Nossa pesquisa atualmente está focada nas manifestações musicais,

folclóricas e culturais afro-ameríndias brasileira. Estamos fazendo uma

investigação que vai além das fronteiras de Minas, buscamos analisar

as origens (que vêm desde a África, Europa, chegam ao Brasil pelas

cidades portuárias e se encontram com as tradições indígenas), as

transformações advindas dessa mistura, seu desenvolvimento com o

passar do tempo e suas possibilidades de mistura e evolução (isso já

entra na parte de criação ou recriação, quando nos apropriamos

dessas manifestações musicais e elas se fusionam com nossas

composições.)1

Esse trabalho de pesquisa realizado pelo Vira Saia está claro na diversidade de

instrumentos musicais utilizados pelo grupo. O som do Vira Saia se sustenta

com a base harmônica do vilão e por uma forte massa percussiva. O violão tem

origem Euro-Oriental. A percussão utilizada pelo grupo tem raiz africana e

indígena (tambores, agogôs, xequerês, caxixis, ganzá, patangome, tamborim,

berimbau, gungas, tambor falante), latino-americano (cajón, congas), européia

(caixa, triângulo) e árabe (o prato, o pandeiro, as castanholas, os guizos de

pés, snooj e os krakrabas). Para as evoluções melódicas, são utilizadas

diferentes flautas que veem da China, Colômbia, Peru, nordeste brasileiro, além

da flauta transversal de origem Europeia.

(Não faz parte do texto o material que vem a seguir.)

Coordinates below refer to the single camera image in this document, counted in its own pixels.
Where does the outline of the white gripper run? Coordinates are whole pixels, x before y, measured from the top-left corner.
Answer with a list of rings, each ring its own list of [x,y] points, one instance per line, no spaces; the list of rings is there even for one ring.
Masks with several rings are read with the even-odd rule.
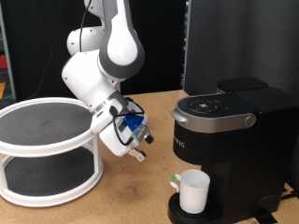
[[[143,139],[148,144],[154,141],[146,126],[147,115],[133,99],[125,98],[127,106],[112,99],[98,109],[92,118],[91,131],[98,133],[102,142],[116,156],[129,154],[143,161],[146,154],[137,147]]]

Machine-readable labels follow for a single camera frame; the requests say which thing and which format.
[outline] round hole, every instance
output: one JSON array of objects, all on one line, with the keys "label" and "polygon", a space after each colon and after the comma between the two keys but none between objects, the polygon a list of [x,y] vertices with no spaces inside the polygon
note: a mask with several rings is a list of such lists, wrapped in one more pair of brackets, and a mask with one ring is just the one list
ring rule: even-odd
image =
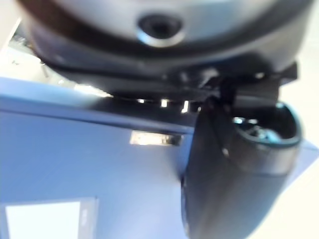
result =
[{"label": "round hole", "polygon": [[181,30],[179,19],[166,15],[150,15],[139,22],[140,29],[156,39],[169,39]]}]

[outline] black rubber part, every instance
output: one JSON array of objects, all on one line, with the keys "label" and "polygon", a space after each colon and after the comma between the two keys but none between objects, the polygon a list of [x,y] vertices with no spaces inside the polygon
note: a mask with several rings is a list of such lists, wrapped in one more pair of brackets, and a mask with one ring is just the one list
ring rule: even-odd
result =
[{"label": "black rubber part", "polygon": [[297,122],[284,114],[291,120],[291,134],[276,145],[244,138],[217,100],[202,107],[184,177],[191,239],[245,239],[262,221],[293,167],[301,140]]}]

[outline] blue surface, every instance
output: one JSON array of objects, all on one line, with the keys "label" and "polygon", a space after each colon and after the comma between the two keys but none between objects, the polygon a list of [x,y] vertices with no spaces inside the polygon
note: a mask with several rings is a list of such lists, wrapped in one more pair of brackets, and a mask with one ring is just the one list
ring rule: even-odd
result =
[{"label": "blue surface", "polygon": [[131,130],[1,112],[0,202],[99,199],[98,239],[183,239],[180,147],[130,145]]}]

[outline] white paper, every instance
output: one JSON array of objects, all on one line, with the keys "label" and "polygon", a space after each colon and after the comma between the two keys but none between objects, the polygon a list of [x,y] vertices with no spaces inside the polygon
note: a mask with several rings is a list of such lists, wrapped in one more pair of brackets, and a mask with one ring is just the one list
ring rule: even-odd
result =
[{"label": "white paper", "polygon": [[7,206],[9,239],[78,239],[80,202]]}]

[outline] white wall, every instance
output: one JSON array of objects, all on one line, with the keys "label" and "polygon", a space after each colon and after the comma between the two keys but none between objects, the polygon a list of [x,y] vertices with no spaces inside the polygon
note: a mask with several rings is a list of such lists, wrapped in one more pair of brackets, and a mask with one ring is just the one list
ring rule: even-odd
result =
[{"label": "white wall", "polygon": [[19,14],[14,0],[0,0],[0,57],[4,47],[8,45],[19,22]]}]

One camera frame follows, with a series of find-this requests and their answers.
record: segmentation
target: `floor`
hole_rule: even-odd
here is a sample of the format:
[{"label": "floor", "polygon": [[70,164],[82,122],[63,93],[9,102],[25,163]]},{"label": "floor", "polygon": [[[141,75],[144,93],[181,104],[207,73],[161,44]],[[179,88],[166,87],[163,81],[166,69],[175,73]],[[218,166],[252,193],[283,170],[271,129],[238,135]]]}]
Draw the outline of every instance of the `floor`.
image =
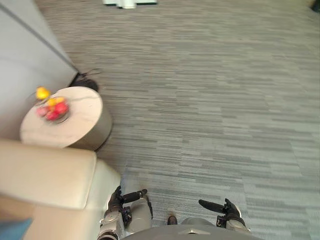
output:
[{"label": "floor", "polygon": [[153,225],[216,221],[237,204],[253,235],[320,239],[320,15],[308,0],[36,0],[114,117],[98,152],[147,188]]}]

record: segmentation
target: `table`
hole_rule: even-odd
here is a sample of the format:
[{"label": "table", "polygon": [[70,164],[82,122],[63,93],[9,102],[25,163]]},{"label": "table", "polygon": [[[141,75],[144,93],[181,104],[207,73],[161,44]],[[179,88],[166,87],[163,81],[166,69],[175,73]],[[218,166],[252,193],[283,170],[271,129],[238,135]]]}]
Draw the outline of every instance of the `table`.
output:
[{"label": "table", "polygon": [[37,116],[36,107],[32,107],[20,127],[24,144],[96,150],[107,140],[113,121],[96,91],[73,86],[60,89],[52,96],[67,99],[68,119],[58,124],[47,122]]}]

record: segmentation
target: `apple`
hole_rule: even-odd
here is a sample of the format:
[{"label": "apple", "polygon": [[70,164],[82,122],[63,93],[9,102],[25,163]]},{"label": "apple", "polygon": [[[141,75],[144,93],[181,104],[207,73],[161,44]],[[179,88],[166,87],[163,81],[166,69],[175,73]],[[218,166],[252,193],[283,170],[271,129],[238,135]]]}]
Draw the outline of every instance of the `apple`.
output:
[{"label": "apple", "polygon": [[36,114],[38,114],[40,117],[45,116],[48,112],[49,109],[46,106],[41,106],[36,109]]},{"label": "apple", "polygon": [[54,121],[59,117],[59,113],[57,111],[50,111],[45,115],[45,118],[49,121]]},{"label": "apple", "polygon": [[65,114],[68,111],[68,109],[69,107],[64,101],[57,103],[54,107],[54,111],[59,114]]}]

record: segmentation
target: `white wall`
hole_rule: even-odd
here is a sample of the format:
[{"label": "white wall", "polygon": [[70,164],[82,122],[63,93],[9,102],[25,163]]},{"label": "white wall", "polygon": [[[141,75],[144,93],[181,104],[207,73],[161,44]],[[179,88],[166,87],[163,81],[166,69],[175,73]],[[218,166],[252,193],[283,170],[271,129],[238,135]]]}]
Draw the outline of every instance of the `white wall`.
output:
[{"label": "white wall", "polygon": [[[32,0],[0,0],[68,57]],[[69,85],[77,72],[0,9],[0,137],[19,139],[23,117],[38,86],[52,92]]]}]

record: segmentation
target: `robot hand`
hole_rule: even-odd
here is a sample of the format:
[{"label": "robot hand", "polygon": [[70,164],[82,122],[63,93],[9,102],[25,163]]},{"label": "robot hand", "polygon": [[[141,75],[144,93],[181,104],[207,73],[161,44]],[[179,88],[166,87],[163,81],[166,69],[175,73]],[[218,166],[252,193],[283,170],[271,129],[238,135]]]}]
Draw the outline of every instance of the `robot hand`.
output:
[{"label": "robot hand", "polygon": [[245,221],[242,219],[240,209],[234,205],[229,199],[225,199],[225,204],[220,205],[214,202],[209,202],[200,199],[199,204],[216,213],[224,214],[224,216],[217,216],[216,226],[230,230],[241,230],[242,232],[250,232],[246,227]]}]

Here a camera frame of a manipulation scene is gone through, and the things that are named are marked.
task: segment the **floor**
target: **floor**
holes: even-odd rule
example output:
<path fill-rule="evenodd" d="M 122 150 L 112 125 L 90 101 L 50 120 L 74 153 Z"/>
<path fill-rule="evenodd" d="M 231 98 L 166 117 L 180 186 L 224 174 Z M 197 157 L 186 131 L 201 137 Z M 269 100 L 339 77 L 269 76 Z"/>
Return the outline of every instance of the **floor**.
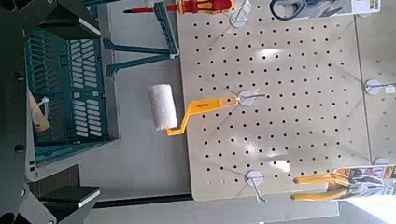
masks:
<path fill-rule="evenodd" d="M 121 13 L 125 8 L 144 7 L 143 2 L 120 1 L 107 6 L 111 39 L 115 44 L 166 48 L 153 14 Z M 173 13 L 170 17 L 176 24 L 176 15 Z M 146 56 L 114 55 L 118 63 Z M 115 79 L 120 141 L 96 150 L 80 165 L 81 184 L 101 187 L 101 200 L 191 192 L 185 136 L 170 138 L 163 132 L 155 132 L 149 113 L 149 87 L 168 83 L 173 87 L 177 113 L 183 114 L 178 59 L 120 70 Z"/>

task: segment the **white roller cover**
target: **white roller cover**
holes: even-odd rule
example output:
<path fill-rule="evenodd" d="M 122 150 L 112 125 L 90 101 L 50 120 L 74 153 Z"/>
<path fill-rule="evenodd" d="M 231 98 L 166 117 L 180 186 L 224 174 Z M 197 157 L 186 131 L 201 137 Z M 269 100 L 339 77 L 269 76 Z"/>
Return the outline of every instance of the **white roller cover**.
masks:
<path fill-rule="evenodd" d="M 155 130 L 176 128 L 177 117 L 171 86 L 168 84 L 152 86 L 148 89 L 148 95 Z"/>

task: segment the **metal rod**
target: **metal rod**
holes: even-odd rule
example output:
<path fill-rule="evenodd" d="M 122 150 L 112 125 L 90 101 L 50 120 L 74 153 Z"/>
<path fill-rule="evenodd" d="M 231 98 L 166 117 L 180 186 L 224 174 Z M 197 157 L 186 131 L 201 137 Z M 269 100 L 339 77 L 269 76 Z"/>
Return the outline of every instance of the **metal rod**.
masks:
<path fill-rule="evenodd" d="M 240 98 L 249 99 L 249 98 L 256 98 L 256 97 L 265 97 L 265 94 L 256 94 L 251 96 L 239 96 Z"/>
<path fill-rule="evenodd" d="M 236 18 L 235 18 L 236 21 L 238 21 L 239 16 L 240 16 L 240 14 L 241 14 L 241 12 L 242 12 L 242 9 L 244 8 L 244 5 L 245 5 L 246 2 L 247 2 L 247 0 L 244 0 L 244 2 L 243 2 L 242 5 L 241 5 L 241 8 L 240 8 L 239 11 L 238 11 L 238 14 L 236 14 Z"/>
<path fill-rule="evenodd" d="M 260 191 L 259 191 L 259 189 L 257 188 L 256 183 L 254 182 L 254 179 L 257 179 L 257 178 L 263 179 L 264 176 L 261 176 L 261 177 L 251 177 L 251 178 L 250 178 L 250 179 L 252 179 L 251 182 L 253 183 L 253 187 L 254 187 L 254 189 L 256 190 L 257 203 L 260 203 L 260 201 L 263 201 L 263 202 L 266 203 L 267 200 L 264 199 L 264 198 L 260 195 Z"/>
<path fill-rule="evenodd" d="M 366 87 L 371 87 L 371 88 L 382 88 L 388 86 L 396 86 L 396 83 L 381 84 L 381 85 L 366 85 Z"/>

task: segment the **yellow handle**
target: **yellow handle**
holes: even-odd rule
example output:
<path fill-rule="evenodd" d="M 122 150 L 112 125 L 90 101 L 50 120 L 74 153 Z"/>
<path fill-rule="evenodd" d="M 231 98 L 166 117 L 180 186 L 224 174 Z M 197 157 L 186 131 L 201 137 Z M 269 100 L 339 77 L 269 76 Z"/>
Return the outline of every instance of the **yellow handle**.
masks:
<path fill-rule="evenodd" d="M 332 189 L 323 193 L 292 194 L 291 199 L 295 202 L 327 202 L 333 199 L 338 199 L 346 194 L 347 188 L 344 186 L 340 186 L 336 189 Z"/>
<path fill-rule="evenodd" d="M 295 177 L 293 179 L 295 184 L 323 184 L 323 183 L 330 183 L 335 182 L 342 186 L 348 186 L 349 180 L 340 175 L 311 175 L 305 177 Z"/>
<path fill-rule="evenodd" d="M 181 122 L 180 129 L 171 130 L 166 129 L 166 133 L 169 136 L 182 134 L 186 131 L 187 122 L 189 121 L 190 115 L 202 114 L 213 110 L 222 109 L 232 105 L 237 105 L 238 99 L 236 97 L 218 98 L 212 100 L 192 101 L 187 108 L 187 112 L 184 115 L 183 121 Z"/>

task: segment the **paint roller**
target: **paint roller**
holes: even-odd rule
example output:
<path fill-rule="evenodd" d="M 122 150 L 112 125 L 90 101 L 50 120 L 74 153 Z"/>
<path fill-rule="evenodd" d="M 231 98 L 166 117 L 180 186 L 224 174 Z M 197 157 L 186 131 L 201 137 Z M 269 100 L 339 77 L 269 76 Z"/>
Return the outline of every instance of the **paint roller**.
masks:
<path fill-rule="evenodd" d="M 169 136 L 183 134 L 191 115 L 202 114 L 238 105 L 239 101 L 239 98 L 236 96 L 191 101 L 187 107 L 187 111 L 184 115 L 183 121 L 181 122 L 180 128 L 172 130 L 177 127 L 177 115 L 171 86 L 168 84 L 152 86 L 148 89 L 148 96 L 151 104 L 151 113 L 155 129 L 157 131 L 165 130 Z"/>

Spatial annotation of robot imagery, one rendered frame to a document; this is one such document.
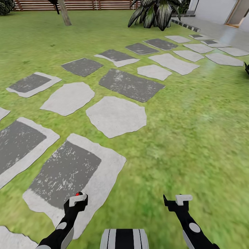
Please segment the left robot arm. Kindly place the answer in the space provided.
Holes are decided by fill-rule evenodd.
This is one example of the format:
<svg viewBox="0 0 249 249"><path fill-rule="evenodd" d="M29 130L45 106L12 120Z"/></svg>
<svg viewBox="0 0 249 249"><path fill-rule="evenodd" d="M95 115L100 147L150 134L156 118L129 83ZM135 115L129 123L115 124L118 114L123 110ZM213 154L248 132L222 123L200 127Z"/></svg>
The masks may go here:
<svg viewBox="0 0 249 249"><path fill-rule="evenodd" d="M74 235L74 222L80 211L84 211L88 203L88 195L73 196L64 205L65 216L55 231L42 239L35 249L66 249Z"/></svg>

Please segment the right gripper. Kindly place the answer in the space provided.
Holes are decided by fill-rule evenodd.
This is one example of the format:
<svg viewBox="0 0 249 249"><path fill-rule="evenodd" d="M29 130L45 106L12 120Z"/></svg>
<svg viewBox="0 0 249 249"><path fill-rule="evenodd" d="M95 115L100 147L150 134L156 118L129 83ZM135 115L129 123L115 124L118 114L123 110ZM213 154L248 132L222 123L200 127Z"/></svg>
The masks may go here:
<svg viewBox="0 0 249 249"><path fill-rule="evenodd" d="M179 217L180 213L182 212L188 213L189 211L188 201L183 201L183 206L178 206L176 201L168 201L165 195L163 195L163 197L164 197L165 206L168 207L169 212L175 211L177 217Z"/></svg>

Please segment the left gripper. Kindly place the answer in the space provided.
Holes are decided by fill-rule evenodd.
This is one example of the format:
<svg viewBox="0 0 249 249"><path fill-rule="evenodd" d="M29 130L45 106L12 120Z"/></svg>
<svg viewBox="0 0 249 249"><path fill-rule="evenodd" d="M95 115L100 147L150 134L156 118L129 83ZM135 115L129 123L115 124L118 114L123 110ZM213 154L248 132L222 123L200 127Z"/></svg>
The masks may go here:
<svg viewBox="0 0 249 249"><path fill-rule="evenodd" d="M76 216L76 218L77 218L78 213L80 211L84 211L85 207L87 206L88 195L87 195L87 198L85 200L76 202L75 206L71 206L70 207L69 206L69 201L70 201L70 199L68 199L67 202L64 205L65 214L67 214L67 213L74 213L75 216Z"/></svg>

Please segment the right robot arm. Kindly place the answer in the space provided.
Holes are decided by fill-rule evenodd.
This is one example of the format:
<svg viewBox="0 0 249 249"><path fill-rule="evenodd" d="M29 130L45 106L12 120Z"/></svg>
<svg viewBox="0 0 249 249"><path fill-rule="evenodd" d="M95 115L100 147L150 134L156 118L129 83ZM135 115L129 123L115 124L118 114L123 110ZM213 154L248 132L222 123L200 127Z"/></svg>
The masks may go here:
<svg viewBox="0 0 249 249"><path fill-rule="evenodd" d="M200 226L194 221L194 219L188 213L188 202L193 199L190 194L176 195L176 201L168 201L164 197L165 206L168 207L169 212L176 213L179 221L183 227L182 233L186 244L189 249L220 249L215 243L212 244L210 240L202 234Z"/></svg>

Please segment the robot trunk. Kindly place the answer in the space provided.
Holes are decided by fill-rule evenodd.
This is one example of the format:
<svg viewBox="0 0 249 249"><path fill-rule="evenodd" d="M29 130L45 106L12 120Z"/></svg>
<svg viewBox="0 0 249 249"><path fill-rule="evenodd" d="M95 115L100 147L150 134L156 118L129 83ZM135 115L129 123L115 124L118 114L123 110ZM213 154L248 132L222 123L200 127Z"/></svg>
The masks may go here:
<svg viewBox="0 0 249 249"><path fill-rule="evenodd" d="M105 229L100 249L149 249L144 229Z"/></svg>

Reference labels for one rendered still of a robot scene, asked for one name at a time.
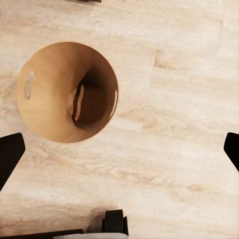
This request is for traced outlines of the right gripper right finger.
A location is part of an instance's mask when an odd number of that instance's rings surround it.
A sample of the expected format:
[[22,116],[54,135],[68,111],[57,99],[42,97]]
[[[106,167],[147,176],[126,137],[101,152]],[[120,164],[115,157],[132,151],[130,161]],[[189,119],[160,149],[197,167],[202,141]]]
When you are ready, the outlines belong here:
[[232,132],[227,133],[224,143],[224,152],[239,172],[239,134]]

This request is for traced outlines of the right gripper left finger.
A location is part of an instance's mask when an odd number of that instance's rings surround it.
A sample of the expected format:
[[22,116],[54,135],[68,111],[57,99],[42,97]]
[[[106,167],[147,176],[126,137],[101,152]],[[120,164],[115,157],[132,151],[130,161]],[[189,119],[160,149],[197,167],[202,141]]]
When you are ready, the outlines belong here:
[[0,138],[0,191],[25,152],[21,132]]

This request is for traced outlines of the trash can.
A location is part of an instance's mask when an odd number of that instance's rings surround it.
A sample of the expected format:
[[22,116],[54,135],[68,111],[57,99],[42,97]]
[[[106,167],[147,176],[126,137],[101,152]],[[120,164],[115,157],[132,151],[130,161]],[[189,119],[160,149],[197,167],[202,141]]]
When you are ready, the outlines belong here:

Tamanha diversidade sonora pode ser explicada pelo infinito e constante

processo de hibridização por qual passa a música popular brasileira, o que

oferece material riquíssimo para que o grupo possa pesquisar e agregar

elementos à sua música. Peter Burke (2003) explica essas constantes

modificações da seguinte maneira:

[...] Devemos ver formas híbridas como o resultado de encontros

múltiplos e não como resultado de um único encontro, quer encontros

sucessivos adicionem novos elementos à mistura, quer reforcem os

antigos elementos, como no caso da visita de Gilberto Gil a Lagos

para dar â sua música um sabor mais africano. (BURKE, 2003, p. 30)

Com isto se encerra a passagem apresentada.